DATE OF EVENT WHICH REQUIRES FILING OF THIS STATEMENT
08/06/2021




1. NAME OF REPORTING PERSON
Phillip Goldstein


2. CHECK THE BOX IF MEMBER OF A GROUP                  a[]

                                                       b[]

3. SEC USE ONLY

4. SOURCE OF FUNDS
WC


5. CHECK BOX IF DISCLOSURE OF LEGAL PROCEEDINGS IS REQUIRED
PURSUANT TO ITEMS 2(d) AND 2(e)                        []

6. CITIZENSHIP OR PLACE OF ORGANIZATION
USA
___________________________________________________________


7. SOLE VOTING POWER
Less than 5%

8. SHARED VOTING POWER
Less than 5%

9. SOLE DISPOSITIVE POWER
Less than 5%
_______________________________________________________

10. SHARED DISPOSITIVE POWER
Less than 5%


11. AGGREGATE AMOUNT OWNED BY EACH REPORTING PERSON
Less than 5%

12. CHECK IF THE AGGREGATE AMOUNT EXCLUDES CERTAIN SHARES

[]
___________________________________________________________


13. PERCENT OF CLASS REPRESENTED BY ROW 11

Less than 5%



14. TYPE OF REPORTING PERSON

IN

___________________________________________________________


Item 1. SECURITY AND ISSUER

This Schedule 13D relates to the shares of Common Stock
of Highland Income Fund ("HFRO" or the "Issuer").

The principal executive offices of HFRO are located at

2515 MCKINNEY AVENUE, SUITE 1100
Dallas, TX 75201



Item 2. IDENTITY AND BACKGROUND
(a) This statement is filed on behalf of Phillip Goldstein.

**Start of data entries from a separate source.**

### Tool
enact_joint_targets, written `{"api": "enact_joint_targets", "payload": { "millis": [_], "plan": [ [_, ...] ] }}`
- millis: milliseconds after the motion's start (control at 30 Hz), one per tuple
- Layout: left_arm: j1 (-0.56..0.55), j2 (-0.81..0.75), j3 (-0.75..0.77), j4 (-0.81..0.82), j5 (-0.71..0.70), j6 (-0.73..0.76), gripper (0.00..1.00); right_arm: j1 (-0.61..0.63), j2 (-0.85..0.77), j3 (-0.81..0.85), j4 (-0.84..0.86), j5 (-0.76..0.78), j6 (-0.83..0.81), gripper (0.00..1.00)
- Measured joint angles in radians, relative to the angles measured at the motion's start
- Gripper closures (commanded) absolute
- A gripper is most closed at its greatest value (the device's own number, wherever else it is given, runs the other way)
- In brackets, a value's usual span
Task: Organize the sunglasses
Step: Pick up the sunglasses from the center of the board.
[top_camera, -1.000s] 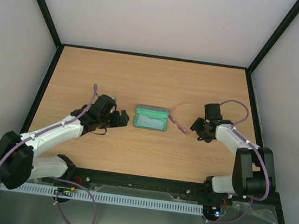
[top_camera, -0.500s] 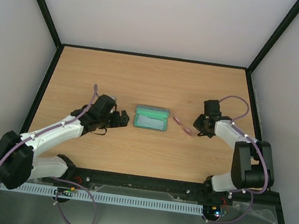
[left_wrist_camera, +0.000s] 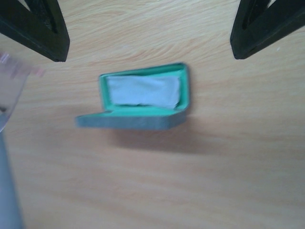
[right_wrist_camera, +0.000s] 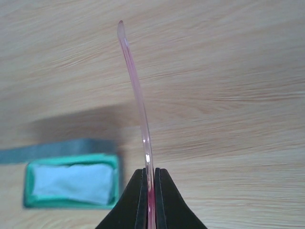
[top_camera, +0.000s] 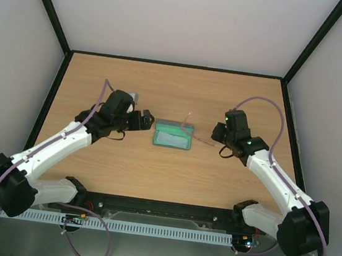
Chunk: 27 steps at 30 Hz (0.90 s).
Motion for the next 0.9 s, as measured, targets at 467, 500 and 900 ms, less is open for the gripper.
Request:
{"api": "enact_joint_targets", "payload": {
  "millis": [467,500,900],
  "plan": [
    [-0.039,0.013,0.152,-0.102,0.095,0.060,0.72,0.239,-0.096,0.034,-0.068,0.073,-0.134,0.99],
    [-0.053,0.028,0.160,-0.106,0.095,0.060,0.72,0.241,-0.095,0.035,-0.069,0.070,-0.140,0.99],
    [-0.141,0.150,0.263,-0.103,0.101,0.057,0.71,0.243,-0.043,0.084,-0.070,-0.003,-0.204,0.99]
  ]
}}
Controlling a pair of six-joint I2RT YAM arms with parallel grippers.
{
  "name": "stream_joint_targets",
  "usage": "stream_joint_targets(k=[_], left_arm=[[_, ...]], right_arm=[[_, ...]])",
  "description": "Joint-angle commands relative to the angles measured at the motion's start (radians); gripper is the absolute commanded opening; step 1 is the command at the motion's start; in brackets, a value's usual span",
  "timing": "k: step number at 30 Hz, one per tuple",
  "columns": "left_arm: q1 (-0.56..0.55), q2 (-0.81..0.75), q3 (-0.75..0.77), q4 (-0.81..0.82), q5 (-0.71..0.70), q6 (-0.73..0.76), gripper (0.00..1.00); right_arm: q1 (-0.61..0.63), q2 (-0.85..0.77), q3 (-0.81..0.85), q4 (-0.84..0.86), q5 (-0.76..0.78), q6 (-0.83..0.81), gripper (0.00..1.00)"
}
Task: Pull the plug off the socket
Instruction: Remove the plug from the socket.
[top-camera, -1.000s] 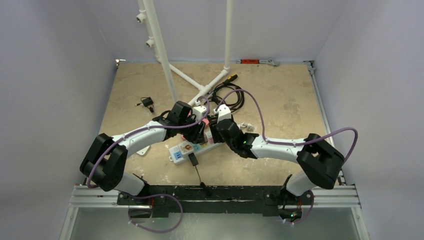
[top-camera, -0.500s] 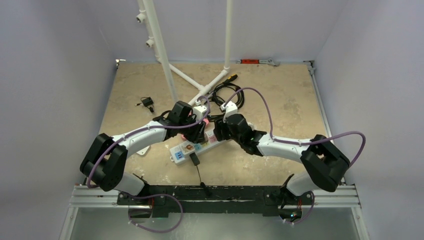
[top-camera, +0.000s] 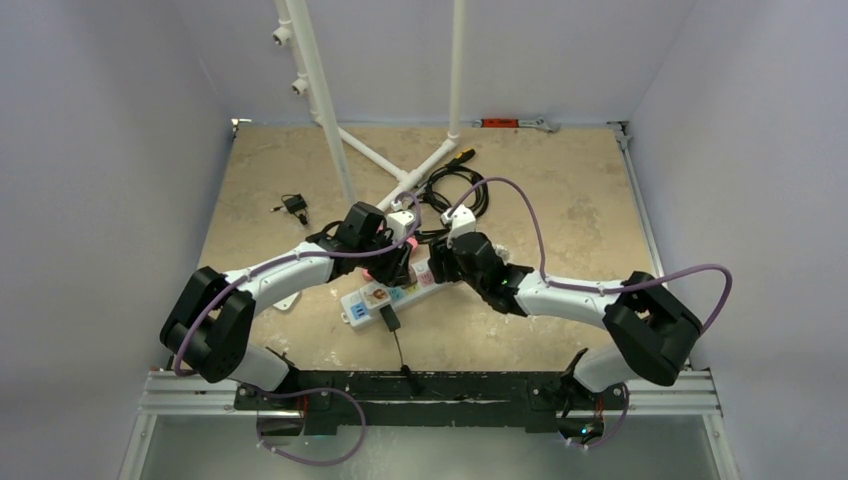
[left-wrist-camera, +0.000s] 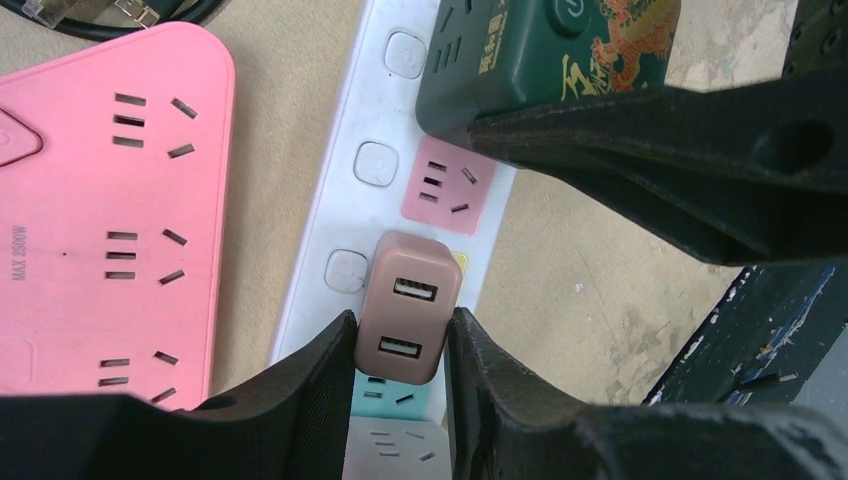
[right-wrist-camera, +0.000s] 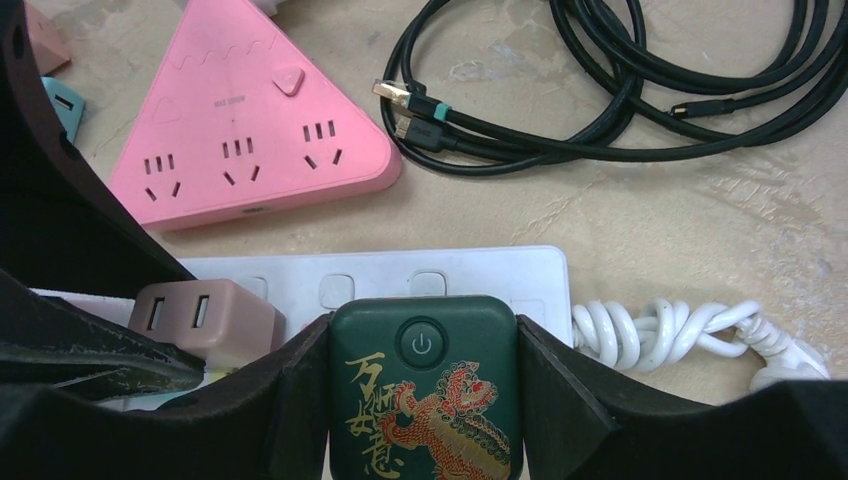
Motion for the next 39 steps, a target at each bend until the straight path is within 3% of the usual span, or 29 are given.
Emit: stream_joint_targets(k=[1, 12, 22, 28, 34, 39], left_arm=[[0.015, 0.000, 0.013, -0.063, -0.087, -0.006, 0.00], [0.015, 0.011, 0.015, -0.063, -0.090, -0.005, 0.00], [-0.006, 0.022, 0.015, -0.073, -0.113, 0.005, 0.00], [-0.025, 0.024, 0.015, -0.084, -0.145, 0.011, 0.00], [-0.046, 0.034, 0.020, -0.097, -0.174, 0.016, 0.00], [-0.056, 0.032, 0.021, -0.099, -0.177, 0.019, 0.00]], right_arm=[[0.075, -0.048, 0.014, 0.079, 0.202, -0.024, 0.00], [0.224, 0.098, 0.116, -0.001, 0.413, -0.016, 0.00], [0.210, 0.057, 0.087, 0.026, 0.347, 0.000, 0.00], [0.139, 0.012, 0.055, 0.045, 0.263, 0.022, 0.00], [0.009, -0.025, 0.012, 0.072, 0.087, 0.062, 0.00], [-0.003, -0.011, 0.019, 0.064, 0.076, 0.065, 0.00]])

(b)  The residence of the reporting person is

60 Heritage Drive
Pleasantville, NY 10570

(c) Mr. Goldstein is the principal of a resistered investment
adviser.

(d) n/a

(e) n/a

(f) Mr.Goldstein  a citizen of the United States.



ITEM 3. SOURCE AND AMOUNT OF FUNDS AND OTHER CONSIDERATIONS
Personal funds were used to purchase those shares for which
Mr. Goldstein has sole discretion. A registered investment
company on whose Investment Committee Mr. Goldstein serves
owns those shares for which Mr. Goldstein has shared discretion.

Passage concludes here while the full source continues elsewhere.